• Information shown:

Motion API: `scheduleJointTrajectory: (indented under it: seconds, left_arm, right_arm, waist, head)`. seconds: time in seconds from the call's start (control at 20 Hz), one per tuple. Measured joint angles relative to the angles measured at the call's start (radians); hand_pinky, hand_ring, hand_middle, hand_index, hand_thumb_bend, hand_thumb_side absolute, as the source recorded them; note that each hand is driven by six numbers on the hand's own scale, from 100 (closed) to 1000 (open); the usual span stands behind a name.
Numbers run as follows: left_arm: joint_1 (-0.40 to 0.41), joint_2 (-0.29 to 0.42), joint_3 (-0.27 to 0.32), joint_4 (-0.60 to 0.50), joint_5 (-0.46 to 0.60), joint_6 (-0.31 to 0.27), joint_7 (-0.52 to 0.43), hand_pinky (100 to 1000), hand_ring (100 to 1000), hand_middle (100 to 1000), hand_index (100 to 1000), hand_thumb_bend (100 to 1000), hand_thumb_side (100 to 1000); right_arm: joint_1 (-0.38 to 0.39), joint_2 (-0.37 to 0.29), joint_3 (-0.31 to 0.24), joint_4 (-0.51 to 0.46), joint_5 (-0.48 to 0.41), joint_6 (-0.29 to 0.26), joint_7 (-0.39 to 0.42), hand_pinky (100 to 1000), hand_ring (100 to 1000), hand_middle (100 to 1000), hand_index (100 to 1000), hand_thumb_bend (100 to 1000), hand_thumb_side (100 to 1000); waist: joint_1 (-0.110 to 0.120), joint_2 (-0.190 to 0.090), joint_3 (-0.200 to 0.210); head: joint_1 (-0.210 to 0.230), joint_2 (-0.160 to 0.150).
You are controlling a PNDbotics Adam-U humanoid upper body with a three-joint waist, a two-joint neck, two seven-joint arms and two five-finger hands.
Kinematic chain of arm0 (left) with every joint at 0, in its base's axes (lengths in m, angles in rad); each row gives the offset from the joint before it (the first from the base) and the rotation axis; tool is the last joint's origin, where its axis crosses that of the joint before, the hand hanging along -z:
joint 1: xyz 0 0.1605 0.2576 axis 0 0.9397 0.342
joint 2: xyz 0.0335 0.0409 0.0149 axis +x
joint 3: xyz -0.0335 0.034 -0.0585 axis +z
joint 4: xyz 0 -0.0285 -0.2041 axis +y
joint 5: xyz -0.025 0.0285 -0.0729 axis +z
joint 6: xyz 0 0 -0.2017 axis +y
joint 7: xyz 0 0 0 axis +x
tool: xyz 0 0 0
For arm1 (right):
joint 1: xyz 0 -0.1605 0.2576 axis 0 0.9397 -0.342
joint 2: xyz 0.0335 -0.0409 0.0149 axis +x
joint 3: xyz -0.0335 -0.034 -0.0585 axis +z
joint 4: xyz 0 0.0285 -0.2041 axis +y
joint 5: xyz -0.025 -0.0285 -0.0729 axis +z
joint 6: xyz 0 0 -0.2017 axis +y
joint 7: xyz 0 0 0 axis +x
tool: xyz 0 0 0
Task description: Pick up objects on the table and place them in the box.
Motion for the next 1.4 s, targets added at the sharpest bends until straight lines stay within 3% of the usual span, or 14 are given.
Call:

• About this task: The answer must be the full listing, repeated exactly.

• Answer space:
Motion API: `scheduleJointTrajectory: (indented under it: seconds, left_arm, right_arm, waist, head)`. seconds: time in seconds from the call's start (control at 20 Hz), one per tuple. Measured joint angles relative to the angles measured at the call's start (radians); hand_pinky, hand_ring, hand_middle, hand_index, hand_thumb_bend, hand_thumb_side absolute, as the source recorded them; note that each hand is driven by six numbers on the hand's own scale, from 100 (closed) to 1000 (open); the usual span stands behind a name.
Numbers run as follows: left_arm: joint_1 (-0.40 to 0.41), joint_2 (-0.29 to 0.42), joint_3 (-0.27 to 0.32), joint_4 (-0.60 to 0.50), joint_5 (-0.46 to 0.60), joint_6 (-0.31 to 0.27), joint_7 (-0.52 to 0.43), hand_pinky (100 to 1000), hand_ring (100 to 1000), hand_middle (100 to 1000), hand_index (100 to 1000), hand_thumb_bend (100 to 1000), hand_thumb_side (100 to 1000); right_arm: joint_1 (-0.38 to 0.39), joint_2 (-0.37 to 0.29), joint_3 (-0.31 to 0.24), joint_4 (-0.51 to 0.46), joint_5 (-0.48 to 0.41), joint_6 (-0.29 to 0.26), joint_7 (-0.39 to 0.42), hand_pinky (100 to 1000), hand_ring (100 to 1000), hand_middle (100 to 1000), hand_index (100 to 1000), hand_thumb_bend (100 to 1000), hand_thumb_side (100 to 1000); waist: joint_1 (-0.110 to 0.120), joint_2 (-0.190 to 0.090), joint_3 (-0.200 to 0.210); head: joint_1 (-0.210 to 0.230), joint_2 (-0.160 to 0.150).
You are controlling a PNDbotics Adam-U humanoid upper body with a three-joint waist, a two-joint neck, two seven-joint arms and two five-finger hands.
Kinematic chain of arm0 (left) with every joint at 0, in its base's axes (lengths in m, angles in rad); each row gives the offset from the joint before it (the first from the base) and the rotation axis; tool is the last joint's origin, where its axis crosses that of the joint before, the hand hanging along -z:
joint 1: xyz 0 0.1605 0.2576 axis 0 0.9397 0.342
joint 2: xyz 0.0335 0.0409 0.0149 axis +x
joint 3: xyz -0.0335 0.034 -0.0585 axis +z
joint 4: xyz 0 -0.0285 -0.2041 axis +y
joint 5: xyz -0.025 0.0285 -0.0729 axis +z
joint 6: xyz 0 0 -0.2017 axis +y
joint 7: xyz 0 0 0 axis +x
tool: xyz 0 0 0
For arm1 (right):
joint 1: xyz 0 -0.1605 0.2576 axis 0 0.9397 -0.342
joint 2: xyz 0.0335 -0.0409 0.0149 axis +x
joint 3: xyz -0.0335 -0.034 -0.0585 axis +z
joint 4: xyz 0 0.0285 -0.2041 axis +y
joint 5: xyz -0.025 -0.0285 -0.0729 axis +z
joint 6: xyz 0 0 -0.2017 axis +y
joint 7: xyz 0 0 0 axis +x
tool: xyz 0 0 0
Task description: Pick up objects on the table and place them in the box.
Motion for the next 1.4 s, targets added at the sharpest bends until straight lines stay within 3% of the usual span, or 14 are given.
Call:

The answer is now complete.